## TASK OBJECTIVE
A single number is needed: how many lines of the data below contain "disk".

## DATA PROVIDED
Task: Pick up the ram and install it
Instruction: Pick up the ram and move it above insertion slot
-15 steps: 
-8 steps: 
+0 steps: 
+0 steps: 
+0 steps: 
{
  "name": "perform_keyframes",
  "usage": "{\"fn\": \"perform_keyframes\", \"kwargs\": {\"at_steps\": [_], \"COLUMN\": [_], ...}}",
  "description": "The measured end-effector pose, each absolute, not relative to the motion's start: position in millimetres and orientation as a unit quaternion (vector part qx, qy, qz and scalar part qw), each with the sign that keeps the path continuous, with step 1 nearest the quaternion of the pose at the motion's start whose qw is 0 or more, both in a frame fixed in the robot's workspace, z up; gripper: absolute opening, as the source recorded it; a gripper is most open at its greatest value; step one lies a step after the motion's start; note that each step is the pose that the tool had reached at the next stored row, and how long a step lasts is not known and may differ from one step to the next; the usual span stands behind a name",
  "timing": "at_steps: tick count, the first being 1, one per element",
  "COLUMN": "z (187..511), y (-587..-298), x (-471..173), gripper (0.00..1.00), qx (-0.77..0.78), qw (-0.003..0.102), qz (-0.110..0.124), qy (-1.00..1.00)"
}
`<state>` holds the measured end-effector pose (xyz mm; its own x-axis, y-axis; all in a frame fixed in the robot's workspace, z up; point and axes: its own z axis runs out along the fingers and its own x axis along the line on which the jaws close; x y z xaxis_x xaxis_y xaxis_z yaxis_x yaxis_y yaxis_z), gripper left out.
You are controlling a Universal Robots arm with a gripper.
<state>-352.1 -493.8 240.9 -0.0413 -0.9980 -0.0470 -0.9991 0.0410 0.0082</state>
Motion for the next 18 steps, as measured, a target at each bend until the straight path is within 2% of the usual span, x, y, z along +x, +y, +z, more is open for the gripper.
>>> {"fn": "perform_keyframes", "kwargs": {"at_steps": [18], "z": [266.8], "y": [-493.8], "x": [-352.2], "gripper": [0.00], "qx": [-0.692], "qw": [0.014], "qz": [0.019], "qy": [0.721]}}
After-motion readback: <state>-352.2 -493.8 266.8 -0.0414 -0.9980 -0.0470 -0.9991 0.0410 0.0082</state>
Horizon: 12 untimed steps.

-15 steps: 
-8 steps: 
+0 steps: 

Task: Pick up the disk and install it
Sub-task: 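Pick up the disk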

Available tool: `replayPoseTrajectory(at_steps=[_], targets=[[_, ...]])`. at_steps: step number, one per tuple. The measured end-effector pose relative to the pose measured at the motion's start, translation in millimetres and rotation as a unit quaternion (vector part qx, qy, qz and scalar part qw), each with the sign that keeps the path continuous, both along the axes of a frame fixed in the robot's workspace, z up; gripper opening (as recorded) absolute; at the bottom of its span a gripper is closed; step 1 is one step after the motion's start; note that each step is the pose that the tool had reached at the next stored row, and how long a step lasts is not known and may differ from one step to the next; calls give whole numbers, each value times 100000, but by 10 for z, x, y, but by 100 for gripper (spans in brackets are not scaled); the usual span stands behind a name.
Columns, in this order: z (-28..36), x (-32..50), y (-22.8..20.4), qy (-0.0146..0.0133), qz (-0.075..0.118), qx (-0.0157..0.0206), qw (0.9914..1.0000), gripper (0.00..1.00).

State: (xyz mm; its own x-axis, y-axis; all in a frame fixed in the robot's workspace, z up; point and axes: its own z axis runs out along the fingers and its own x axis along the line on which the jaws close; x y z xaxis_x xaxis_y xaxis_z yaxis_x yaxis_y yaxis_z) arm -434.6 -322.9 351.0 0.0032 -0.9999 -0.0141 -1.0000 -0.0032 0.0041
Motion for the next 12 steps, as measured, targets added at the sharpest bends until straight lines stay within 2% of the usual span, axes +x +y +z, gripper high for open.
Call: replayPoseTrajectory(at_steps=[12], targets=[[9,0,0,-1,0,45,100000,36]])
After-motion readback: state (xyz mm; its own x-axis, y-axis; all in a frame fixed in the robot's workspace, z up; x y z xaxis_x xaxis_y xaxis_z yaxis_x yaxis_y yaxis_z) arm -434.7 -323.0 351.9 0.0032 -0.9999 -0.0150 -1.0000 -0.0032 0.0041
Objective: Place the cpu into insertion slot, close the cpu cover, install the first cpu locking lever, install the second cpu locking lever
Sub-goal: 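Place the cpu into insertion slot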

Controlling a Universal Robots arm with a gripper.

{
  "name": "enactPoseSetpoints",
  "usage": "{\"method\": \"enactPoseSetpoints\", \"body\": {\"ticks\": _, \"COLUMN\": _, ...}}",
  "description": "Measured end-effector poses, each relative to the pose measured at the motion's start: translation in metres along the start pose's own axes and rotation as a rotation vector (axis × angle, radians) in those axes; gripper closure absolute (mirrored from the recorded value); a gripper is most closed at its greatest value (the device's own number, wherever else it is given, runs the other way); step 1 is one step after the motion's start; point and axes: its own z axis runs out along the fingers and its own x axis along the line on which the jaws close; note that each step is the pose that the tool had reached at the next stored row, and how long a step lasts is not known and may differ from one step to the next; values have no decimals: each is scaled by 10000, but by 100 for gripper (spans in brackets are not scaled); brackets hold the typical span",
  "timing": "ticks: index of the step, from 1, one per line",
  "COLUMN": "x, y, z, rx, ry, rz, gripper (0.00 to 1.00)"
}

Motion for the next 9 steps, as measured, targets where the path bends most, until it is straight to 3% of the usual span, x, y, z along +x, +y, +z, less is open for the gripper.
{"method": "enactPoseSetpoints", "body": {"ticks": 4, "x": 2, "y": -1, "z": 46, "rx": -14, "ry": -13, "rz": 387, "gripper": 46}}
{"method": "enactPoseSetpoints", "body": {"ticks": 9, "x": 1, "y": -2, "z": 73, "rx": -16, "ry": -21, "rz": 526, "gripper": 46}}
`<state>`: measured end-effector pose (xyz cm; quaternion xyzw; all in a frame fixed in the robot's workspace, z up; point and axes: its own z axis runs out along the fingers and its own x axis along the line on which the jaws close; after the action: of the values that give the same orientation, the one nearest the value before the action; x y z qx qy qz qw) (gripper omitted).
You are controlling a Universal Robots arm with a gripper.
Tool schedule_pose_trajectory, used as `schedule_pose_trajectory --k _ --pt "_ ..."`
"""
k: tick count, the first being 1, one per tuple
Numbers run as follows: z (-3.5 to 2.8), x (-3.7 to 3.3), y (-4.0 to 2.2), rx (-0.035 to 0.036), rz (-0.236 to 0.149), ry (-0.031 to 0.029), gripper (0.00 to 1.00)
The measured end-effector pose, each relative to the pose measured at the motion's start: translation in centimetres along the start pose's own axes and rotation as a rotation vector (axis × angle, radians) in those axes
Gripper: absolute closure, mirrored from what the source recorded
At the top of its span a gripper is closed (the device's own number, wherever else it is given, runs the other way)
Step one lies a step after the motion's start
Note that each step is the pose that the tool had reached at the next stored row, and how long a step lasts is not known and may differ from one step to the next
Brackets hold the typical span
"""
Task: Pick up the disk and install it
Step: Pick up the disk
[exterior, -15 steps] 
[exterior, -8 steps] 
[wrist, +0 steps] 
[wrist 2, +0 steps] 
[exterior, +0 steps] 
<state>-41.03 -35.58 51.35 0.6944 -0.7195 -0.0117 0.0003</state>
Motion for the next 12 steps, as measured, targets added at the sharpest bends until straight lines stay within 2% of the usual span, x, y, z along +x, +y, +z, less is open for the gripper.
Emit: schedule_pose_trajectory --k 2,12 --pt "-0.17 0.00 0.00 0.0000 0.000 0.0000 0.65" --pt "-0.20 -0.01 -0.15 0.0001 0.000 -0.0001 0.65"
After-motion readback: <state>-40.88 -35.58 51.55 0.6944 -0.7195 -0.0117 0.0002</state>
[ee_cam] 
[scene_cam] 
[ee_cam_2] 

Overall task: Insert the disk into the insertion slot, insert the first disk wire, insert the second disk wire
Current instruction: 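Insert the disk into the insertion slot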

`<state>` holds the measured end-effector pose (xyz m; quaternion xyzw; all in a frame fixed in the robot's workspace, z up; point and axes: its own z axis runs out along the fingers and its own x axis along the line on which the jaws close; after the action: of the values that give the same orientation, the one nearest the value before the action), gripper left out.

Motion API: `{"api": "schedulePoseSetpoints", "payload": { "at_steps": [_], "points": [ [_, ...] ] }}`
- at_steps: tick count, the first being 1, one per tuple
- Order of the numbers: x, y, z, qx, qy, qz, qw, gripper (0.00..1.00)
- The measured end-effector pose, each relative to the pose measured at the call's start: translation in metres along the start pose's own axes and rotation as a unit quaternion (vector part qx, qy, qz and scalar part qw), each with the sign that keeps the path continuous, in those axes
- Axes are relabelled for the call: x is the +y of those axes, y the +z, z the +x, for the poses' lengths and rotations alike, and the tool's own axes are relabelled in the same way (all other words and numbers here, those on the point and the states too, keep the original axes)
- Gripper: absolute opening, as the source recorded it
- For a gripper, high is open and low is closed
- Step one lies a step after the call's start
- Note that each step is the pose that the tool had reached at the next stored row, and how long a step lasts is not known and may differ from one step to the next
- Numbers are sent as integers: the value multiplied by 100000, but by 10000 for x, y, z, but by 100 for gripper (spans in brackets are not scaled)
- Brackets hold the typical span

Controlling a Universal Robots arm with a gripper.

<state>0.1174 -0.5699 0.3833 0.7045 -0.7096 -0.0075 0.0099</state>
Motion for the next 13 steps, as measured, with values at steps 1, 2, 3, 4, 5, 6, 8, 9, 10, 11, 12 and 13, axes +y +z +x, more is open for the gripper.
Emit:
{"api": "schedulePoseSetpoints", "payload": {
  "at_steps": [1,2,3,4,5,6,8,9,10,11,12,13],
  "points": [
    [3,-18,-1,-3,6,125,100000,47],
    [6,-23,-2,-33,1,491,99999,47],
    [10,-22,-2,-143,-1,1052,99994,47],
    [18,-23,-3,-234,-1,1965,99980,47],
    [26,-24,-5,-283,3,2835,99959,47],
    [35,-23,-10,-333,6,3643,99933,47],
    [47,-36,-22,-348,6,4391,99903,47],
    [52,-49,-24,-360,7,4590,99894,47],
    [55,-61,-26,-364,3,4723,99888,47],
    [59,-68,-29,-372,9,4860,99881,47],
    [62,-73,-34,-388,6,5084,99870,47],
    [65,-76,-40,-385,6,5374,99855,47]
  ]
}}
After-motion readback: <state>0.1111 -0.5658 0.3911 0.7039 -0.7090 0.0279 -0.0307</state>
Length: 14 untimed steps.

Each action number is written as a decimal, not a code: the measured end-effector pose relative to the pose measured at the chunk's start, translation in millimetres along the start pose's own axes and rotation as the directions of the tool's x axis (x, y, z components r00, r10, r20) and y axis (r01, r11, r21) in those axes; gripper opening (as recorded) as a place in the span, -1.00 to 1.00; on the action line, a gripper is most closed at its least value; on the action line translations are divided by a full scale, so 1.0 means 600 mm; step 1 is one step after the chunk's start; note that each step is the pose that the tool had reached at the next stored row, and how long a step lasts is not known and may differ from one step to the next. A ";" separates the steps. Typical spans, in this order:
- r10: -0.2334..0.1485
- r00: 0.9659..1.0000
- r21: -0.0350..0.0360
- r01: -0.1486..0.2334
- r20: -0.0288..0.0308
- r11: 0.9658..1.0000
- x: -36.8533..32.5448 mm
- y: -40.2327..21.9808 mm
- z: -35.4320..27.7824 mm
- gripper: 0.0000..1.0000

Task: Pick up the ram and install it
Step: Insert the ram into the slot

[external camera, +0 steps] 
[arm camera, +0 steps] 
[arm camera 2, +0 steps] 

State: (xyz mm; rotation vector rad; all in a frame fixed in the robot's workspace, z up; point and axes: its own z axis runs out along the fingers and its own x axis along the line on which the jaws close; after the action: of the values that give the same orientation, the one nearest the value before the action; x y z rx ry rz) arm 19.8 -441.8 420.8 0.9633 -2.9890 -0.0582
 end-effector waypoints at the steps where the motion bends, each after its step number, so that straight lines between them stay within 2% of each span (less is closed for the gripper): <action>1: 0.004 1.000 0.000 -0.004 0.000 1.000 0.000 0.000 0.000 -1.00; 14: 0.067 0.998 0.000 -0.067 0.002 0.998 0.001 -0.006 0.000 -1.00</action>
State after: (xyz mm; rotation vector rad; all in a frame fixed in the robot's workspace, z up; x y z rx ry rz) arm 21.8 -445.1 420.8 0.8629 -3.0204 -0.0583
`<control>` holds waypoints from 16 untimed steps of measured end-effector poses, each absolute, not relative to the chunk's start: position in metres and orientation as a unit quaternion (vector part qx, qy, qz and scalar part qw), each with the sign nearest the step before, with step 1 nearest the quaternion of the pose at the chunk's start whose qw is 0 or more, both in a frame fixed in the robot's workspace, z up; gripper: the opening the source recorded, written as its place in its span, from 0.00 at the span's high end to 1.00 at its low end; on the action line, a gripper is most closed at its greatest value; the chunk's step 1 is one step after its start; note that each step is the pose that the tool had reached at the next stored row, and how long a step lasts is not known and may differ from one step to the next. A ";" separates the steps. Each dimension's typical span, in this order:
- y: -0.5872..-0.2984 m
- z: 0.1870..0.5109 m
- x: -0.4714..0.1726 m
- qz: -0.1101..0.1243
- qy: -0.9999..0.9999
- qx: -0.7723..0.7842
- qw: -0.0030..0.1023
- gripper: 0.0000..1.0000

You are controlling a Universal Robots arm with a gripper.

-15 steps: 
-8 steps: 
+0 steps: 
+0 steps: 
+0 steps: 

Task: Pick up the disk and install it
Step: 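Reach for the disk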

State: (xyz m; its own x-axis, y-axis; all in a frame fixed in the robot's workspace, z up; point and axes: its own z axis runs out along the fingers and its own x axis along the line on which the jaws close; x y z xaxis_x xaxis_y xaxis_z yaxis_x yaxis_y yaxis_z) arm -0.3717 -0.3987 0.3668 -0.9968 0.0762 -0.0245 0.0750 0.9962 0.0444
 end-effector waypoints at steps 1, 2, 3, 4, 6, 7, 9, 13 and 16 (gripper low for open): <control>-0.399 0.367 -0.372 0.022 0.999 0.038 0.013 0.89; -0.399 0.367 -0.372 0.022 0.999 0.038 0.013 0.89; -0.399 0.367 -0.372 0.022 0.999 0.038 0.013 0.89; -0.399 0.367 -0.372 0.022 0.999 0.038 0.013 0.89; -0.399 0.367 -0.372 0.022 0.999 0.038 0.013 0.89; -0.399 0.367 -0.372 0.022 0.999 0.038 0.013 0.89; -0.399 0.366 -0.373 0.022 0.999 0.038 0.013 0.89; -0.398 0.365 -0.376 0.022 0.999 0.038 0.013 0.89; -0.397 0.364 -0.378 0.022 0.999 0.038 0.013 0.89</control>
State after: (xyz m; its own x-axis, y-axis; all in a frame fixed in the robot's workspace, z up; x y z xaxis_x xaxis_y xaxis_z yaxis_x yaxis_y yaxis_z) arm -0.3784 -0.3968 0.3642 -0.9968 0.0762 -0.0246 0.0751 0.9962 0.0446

## SOLUTION
8